A couple of odds and ends whereas your correspondent is concentrated elsewhere. Possibly Texas ought to construct a monument to legislators ...
A couple of odds and ends whereas your correspondent is concentrated elsewhere.
- Possibly Texas ought to construct a monument to legislators who finish asset forfeiture, writes conservative commentator Roy Reynolds in rebuttal to President Trump's recent digression on the topic. Effectively achieved. Columnist George May also took a run at the topic. MORE: The President's surprising approbation for civil asset forfeiture seems to have gone a good distance towards consolidating help for reform. See supportive commentary from the Dallas News, the Abilene Reporter-News, and an op ed from state Sen. Juan "Chuy" Hinojosa within the McAllen Monitor. ALSO: From the New Yorker, which locations the President's feedback within the context of Texas' Tenaha case.
- Try coverage of Harris County bail litigation from the Houston Press. Can we please clone Meagan Flynn and unfold her dopplegangers across the state to report courthouse tales? She's doing a bang up job on this sophisticated topic.
- Retired Dallas Chief David Brown was amongst a law enforcement group visiting the President this week searching for criminal-justice reform. This is a report he co-authored suggesting a felony justice agenda for the brand new Administration.
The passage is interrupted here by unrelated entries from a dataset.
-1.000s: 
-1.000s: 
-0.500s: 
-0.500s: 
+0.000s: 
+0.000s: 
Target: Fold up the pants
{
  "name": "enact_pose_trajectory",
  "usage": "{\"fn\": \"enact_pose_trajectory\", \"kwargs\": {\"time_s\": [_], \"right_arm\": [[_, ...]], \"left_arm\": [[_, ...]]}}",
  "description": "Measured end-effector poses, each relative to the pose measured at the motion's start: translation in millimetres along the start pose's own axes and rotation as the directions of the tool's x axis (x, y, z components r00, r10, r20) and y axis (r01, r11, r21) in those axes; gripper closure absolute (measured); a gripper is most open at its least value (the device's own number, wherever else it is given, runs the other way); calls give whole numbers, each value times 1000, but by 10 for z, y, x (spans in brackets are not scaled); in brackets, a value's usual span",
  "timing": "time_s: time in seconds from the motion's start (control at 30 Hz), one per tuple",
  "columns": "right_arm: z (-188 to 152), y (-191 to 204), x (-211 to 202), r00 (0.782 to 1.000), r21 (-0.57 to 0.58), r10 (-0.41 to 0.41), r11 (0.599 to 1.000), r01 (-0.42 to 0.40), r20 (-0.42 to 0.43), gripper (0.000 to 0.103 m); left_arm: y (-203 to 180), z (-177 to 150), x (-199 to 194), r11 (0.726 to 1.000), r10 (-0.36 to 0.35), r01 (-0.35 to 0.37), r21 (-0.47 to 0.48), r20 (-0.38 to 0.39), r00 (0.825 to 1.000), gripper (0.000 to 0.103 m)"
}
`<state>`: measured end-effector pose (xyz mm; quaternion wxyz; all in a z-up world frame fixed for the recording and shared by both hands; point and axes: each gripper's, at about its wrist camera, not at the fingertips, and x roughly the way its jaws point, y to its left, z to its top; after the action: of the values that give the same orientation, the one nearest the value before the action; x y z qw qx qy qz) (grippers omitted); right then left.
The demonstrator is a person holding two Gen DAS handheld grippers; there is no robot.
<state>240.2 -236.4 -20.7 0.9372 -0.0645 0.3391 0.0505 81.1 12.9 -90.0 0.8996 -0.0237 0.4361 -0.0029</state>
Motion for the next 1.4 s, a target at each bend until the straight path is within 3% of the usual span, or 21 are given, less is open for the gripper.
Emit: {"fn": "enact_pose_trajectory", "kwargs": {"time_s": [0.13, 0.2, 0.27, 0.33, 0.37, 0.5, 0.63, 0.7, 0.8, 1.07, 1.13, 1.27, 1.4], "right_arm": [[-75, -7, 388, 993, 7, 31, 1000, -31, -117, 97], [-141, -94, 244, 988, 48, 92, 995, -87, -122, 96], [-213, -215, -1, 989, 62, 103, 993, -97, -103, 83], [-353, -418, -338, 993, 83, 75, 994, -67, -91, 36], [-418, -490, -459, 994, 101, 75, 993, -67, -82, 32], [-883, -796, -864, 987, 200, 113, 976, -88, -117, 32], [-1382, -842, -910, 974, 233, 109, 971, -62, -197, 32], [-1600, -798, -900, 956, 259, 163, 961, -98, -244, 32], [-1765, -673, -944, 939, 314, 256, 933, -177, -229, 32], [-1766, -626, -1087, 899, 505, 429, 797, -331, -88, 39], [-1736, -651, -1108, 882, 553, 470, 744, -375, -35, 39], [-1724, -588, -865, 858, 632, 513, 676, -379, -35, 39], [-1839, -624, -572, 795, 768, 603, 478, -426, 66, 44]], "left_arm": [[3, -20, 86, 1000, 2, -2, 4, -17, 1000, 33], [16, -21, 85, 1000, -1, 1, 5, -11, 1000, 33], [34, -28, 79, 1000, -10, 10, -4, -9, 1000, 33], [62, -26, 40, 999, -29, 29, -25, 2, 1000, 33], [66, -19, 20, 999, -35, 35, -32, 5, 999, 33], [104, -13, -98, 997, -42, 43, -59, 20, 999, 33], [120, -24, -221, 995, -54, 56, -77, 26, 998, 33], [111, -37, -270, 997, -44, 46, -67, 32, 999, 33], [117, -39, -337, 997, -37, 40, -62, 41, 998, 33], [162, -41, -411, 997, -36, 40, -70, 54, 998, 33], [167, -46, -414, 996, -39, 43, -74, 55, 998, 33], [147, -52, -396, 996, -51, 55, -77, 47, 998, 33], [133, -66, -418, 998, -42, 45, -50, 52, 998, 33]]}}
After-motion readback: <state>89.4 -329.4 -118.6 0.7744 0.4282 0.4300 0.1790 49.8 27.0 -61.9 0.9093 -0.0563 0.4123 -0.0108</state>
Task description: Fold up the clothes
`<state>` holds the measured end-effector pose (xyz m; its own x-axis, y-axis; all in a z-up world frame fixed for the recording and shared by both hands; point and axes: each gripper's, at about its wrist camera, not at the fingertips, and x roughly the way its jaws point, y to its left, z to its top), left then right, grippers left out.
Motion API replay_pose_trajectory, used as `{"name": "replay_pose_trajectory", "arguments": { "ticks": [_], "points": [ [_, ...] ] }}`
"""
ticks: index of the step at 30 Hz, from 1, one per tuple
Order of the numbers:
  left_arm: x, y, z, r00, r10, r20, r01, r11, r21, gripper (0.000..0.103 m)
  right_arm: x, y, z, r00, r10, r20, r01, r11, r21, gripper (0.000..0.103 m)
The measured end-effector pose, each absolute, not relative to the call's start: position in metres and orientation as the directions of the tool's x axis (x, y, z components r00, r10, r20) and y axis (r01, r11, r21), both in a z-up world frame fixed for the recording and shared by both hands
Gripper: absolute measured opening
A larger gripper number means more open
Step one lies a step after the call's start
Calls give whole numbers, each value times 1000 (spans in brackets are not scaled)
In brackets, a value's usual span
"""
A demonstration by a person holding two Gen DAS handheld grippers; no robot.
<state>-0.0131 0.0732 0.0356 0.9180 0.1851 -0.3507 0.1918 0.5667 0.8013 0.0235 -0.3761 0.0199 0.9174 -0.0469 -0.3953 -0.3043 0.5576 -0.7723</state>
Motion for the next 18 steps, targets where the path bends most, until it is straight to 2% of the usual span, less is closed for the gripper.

- Ron DeLord, long-time CLEAT mugwump and police union lawyer, has a new book out he is co-written with Ron York arguing that police unions have overreached. They consider that ways of bitterly attacking all who criticize union stances, hoping to intimidate critics into silence, aren't working anymore. For instance, "Outdated messages corresponding to 'we threat our lives' are not resonating with elected officers or the general public." I simply obtained my copy within the mail, sizzling off the presses, and am solely a couple of chapters in, however you'd nearly suppose the Dallas police pension fiasco is a tailored case research of what he is speaking about. Possibly he'll get there.
- The opposite e-book which got here within the mail this week was a assessment copy of Prof. John Pfaff's Locked In. Grits has discussed his theories prior to now and could have extra to say after I learn the total quantity.
- Notifications of defendants the place the Austin DNA lab screwed up, starting with attainable innocence circumstances, have begun to be sent out. There are about 2,200 circumstances within the first batch, of which they solely had good addresses for 642. As is the case within the aftermath of all large-scale forensic errors, this will probably be an ongoing drawback.